### [PROMPT]
Reproduce exactly the line with "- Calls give" and all the lines beneath it, stopping only at the end of the material.

### [INPUT DATA]
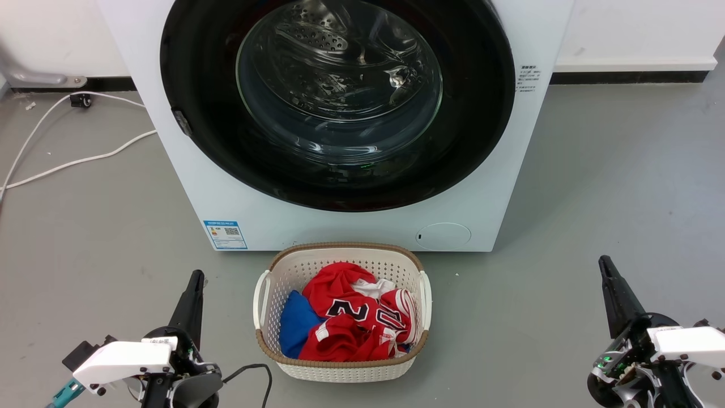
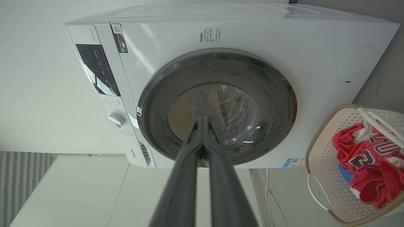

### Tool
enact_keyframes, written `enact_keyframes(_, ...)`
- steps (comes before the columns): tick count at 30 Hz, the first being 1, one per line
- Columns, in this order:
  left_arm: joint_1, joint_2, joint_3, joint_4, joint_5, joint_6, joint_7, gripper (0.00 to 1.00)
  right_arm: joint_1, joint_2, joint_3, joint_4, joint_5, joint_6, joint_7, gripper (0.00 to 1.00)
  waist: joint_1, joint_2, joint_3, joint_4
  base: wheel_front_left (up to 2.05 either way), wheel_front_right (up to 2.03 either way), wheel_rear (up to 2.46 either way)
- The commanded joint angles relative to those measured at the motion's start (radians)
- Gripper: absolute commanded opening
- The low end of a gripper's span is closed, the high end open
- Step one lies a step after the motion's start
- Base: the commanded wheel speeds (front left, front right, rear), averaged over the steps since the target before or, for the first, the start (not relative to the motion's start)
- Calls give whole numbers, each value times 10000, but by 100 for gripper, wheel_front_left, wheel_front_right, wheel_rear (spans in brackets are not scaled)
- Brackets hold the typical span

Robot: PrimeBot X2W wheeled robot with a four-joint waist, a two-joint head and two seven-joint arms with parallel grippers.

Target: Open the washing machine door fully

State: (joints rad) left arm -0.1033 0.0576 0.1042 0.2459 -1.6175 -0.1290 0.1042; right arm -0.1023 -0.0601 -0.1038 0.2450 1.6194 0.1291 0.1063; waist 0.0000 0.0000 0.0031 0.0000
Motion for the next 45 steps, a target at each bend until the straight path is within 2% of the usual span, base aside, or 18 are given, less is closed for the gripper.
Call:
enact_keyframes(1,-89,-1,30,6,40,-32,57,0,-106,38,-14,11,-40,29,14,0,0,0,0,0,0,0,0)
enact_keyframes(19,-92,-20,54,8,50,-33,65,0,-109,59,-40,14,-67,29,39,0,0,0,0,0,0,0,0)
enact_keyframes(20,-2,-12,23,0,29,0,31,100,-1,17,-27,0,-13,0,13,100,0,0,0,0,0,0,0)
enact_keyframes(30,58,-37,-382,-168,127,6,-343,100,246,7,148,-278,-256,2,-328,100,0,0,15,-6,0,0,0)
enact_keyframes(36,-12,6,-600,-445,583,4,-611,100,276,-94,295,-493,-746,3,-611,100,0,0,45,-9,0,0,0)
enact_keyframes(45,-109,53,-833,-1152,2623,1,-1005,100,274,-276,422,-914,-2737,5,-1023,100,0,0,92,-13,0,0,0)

### [RESPONSE AREA]
- Calls give whole numbers, each value times 10000, but by 100 for gripper, wheel_front_left, wheel_front_right, wheel_rear (spans in brackets are not scaled)
- Brackets hold the typical span

Robot: PrimeBot X2W wheeled robot with a four-joint waist, a two-joint head and two seven-joint arms with parallel grippers.

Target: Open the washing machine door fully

State: (joints rad) left arm -0.1033 0.0576 0.1042 0.2459 -1.6175 -0.1290 0.1042; right arm -0.1023 -0.0601 -0.1038 0.2450 1.6194 0.1291 0.1063; waist 0.0000 0.0000 0.0031 0.0000
Motion for the next 45 steps, a target at each bend until the straight path is within 2% of the usual span, base aside, or 18 are given, less is closed for the gripper.
Call:
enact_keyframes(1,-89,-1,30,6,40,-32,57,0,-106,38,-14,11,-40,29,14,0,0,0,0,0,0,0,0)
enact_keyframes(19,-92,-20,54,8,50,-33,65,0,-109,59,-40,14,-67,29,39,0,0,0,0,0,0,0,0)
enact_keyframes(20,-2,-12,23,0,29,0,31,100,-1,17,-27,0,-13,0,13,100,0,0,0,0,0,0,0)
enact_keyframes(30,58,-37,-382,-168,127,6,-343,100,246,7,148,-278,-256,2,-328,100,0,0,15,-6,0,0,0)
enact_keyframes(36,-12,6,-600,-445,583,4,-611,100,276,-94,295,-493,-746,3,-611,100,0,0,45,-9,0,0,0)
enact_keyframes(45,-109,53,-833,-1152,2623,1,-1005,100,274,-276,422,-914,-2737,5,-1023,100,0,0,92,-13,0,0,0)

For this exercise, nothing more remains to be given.